__TASK STATEMENT__
Only what runs from the line with "Point (604, 173)" to the final line of the records below should be given again, word for word.

(Stored items)
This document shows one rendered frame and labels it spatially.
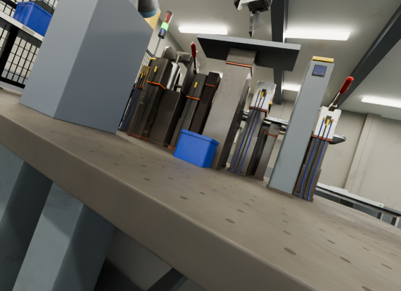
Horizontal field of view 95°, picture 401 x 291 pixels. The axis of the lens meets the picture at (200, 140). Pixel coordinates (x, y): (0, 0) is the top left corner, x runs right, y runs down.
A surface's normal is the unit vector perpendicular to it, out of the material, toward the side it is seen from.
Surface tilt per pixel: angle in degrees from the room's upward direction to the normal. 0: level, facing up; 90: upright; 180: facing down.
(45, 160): 90
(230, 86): 90
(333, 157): 90
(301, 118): 90
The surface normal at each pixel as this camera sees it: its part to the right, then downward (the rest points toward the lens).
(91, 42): 0.86, 0.29
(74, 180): -0.39, -0.17
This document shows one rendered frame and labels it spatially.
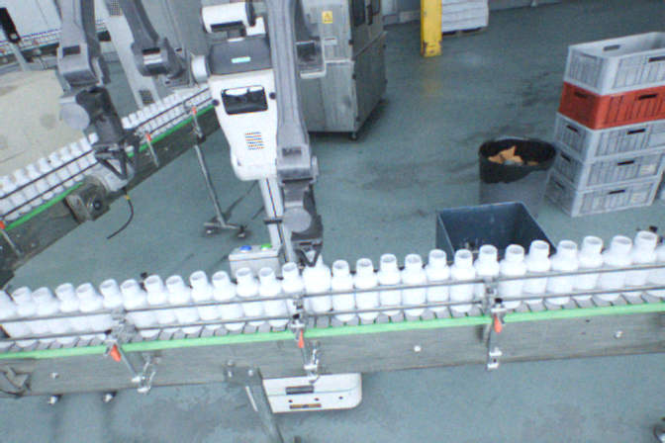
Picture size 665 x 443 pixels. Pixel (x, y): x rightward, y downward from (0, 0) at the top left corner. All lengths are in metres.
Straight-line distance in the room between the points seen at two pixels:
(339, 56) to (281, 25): 3.60
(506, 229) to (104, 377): 1.43
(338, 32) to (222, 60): 3.03
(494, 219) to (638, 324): 0.61
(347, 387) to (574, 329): 1.04
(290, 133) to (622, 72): 2.49
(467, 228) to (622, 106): 1.76
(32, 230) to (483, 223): 1.93
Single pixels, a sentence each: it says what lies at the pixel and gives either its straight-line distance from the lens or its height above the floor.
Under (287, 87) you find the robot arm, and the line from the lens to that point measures 0.83.
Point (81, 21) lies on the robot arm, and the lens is 1.09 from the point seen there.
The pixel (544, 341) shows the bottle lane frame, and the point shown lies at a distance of 1.20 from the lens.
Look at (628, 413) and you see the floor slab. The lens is 2.29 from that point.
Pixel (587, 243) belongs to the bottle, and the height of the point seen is 1.16.
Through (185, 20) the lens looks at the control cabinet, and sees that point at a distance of 7.57.
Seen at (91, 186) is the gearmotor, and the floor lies 1.00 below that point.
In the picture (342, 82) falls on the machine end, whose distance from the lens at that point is 4.52.
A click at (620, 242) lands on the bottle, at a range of 1.14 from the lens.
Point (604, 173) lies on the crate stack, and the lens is 3.33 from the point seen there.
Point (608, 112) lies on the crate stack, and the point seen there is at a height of 0.77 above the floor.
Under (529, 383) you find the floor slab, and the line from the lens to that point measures 2.24.
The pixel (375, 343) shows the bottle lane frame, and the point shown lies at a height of 0.94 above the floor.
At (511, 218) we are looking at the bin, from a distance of 1.65.
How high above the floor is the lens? 1.78
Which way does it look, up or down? 33 degrees down
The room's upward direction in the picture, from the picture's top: 8 degrees counter-clockwise

__ANSWER BOX__
Point (604, 173) lies on the crate stack, and the lens is 3.33 from the point seen there.
Point (608, 112) lies on the crate stack, and the point seen there is at a height of 0.77 above the floor.
Under (529, 383) you find the floor slab, and the line from the lens to that point measures 2.24.
The pixel (375, 343) shows the bottle lane frame, and the point shown lies at a height of 0.94 above the floor.
At (511, 218) we are looking at the bin, from a distance of 1.65.
How high above the floor is the lens? 1.78
Which way does it look, up or down? 33 degrees down
The room's upward direction in the picture, from the picture's top: 8 degrees counter-clockwise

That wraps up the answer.